■ **WHAT TO PRODUCE**:
Repeat only the lines below from the one containing "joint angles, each" through the one containing "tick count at", inclusive, exactly as written.

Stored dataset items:

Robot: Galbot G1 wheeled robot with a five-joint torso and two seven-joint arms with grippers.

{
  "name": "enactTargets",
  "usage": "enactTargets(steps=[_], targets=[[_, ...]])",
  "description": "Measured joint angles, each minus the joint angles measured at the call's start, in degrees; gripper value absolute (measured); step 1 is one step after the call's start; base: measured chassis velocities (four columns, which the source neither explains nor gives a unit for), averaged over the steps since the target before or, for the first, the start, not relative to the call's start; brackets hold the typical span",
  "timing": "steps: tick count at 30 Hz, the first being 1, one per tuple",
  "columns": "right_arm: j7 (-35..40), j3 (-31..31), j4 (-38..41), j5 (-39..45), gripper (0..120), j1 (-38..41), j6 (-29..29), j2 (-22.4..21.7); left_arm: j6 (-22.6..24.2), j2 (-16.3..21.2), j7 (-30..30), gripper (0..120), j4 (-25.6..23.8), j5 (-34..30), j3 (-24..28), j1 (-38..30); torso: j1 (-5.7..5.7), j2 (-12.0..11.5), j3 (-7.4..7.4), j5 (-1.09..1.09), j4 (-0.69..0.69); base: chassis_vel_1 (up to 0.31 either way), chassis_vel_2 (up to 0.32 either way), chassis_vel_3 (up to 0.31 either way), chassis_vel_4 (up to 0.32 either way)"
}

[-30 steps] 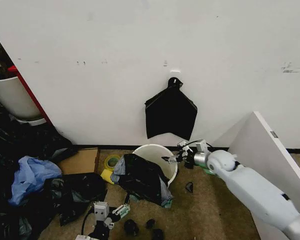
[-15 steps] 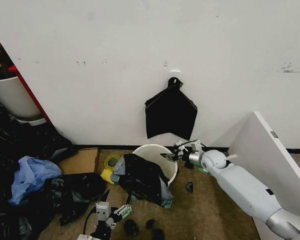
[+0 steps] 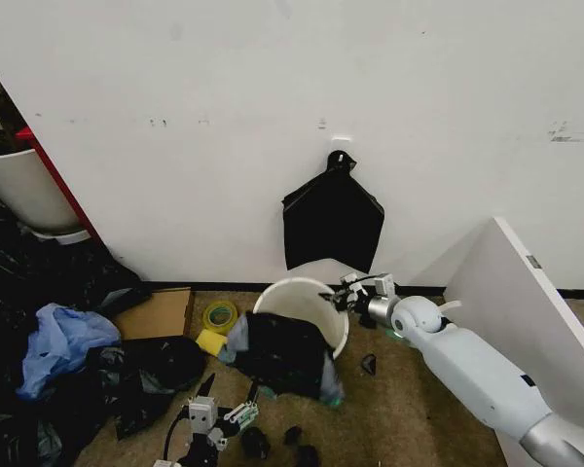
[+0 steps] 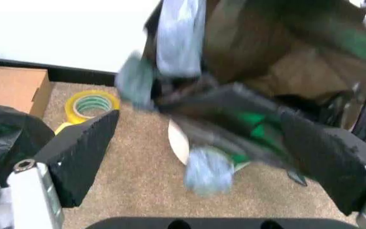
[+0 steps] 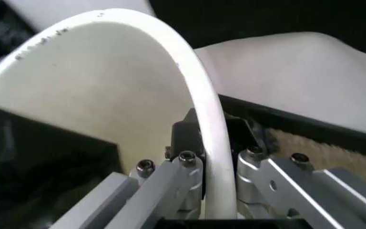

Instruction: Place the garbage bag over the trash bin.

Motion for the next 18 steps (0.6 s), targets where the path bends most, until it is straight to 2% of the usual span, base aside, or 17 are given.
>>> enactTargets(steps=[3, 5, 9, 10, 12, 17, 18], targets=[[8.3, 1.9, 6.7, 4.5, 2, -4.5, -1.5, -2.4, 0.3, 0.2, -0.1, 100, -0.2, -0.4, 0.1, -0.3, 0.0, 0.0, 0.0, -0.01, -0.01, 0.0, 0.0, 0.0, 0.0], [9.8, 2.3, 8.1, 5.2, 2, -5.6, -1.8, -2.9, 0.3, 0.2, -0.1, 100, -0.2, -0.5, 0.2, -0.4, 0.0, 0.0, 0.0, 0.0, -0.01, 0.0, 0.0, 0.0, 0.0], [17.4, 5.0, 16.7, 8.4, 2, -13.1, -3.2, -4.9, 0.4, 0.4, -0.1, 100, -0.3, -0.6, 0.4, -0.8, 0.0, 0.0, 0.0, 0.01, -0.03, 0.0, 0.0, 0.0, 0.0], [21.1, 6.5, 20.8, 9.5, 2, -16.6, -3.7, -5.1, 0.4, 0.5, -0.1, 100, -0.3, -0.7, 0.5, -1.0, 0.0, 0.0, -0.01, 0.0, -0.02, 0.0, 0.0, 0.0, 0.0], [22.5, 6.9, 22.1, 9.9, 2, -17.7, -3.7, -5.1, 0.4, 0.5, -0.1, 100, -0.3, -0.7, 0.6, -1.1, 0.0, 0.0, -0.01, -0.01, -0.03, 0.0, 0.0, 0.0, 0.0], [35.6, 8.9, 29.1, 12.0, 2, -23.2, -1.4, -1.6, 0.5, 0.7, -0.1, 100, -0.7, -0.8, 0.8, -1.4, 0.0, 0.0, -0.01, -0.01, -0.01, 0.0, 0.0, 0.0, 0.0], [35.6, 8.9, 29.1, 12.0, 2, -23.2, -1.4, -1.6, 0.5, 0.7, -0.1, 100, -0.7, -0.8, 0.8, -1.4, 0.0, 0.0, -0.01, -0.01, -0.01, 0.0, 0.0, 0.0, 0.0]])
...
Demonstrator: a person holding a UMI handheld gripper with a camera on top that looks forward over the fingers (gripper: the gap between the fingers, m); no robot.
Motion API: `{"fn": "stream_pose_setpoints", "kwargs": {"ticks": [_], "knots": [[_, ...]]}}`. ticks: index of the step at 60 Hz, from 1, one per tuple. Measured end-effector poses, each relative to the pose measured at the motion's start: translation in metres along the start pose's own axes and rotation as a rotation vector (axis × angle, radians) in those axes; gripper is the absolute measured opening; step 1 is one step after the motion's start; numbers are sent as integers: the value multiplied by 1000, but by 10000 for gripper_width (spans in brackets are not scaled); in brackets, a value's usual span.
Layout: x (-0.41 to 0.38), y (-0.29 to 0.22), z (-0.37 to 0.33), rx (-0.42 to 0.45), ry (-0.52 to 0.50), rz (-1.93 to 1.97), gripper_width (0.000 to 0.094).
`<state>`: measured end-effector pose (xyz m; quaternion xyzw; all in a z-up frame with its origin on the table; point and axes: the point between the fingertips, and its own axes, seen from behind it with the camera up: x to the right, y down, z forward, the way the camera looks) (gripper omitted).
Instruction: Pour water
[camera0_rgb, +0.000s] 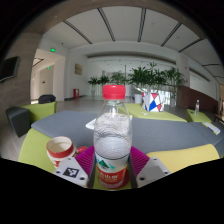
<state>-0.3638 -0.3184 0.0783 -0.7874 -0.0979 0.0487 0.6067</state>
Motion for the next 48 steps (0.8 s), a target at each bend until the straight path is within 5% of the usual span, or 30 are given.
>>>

■ **FINISHED EXERCISE**:
  "description": "Measured joint angles, each minus the joint angles measured at the call's start, in degrees; gripper value absolute (measured); step 1 is one step after the call's start; base: measured chassis velocities (four columns, which the source neither explains nor gives a unit for), averaged over the steps since the target before or, for the first, the start, not relative to the call's start; brackets hold the typical span",
  "timing": "steps: tick count at 30 Hz, the first being 1, one per tuple",

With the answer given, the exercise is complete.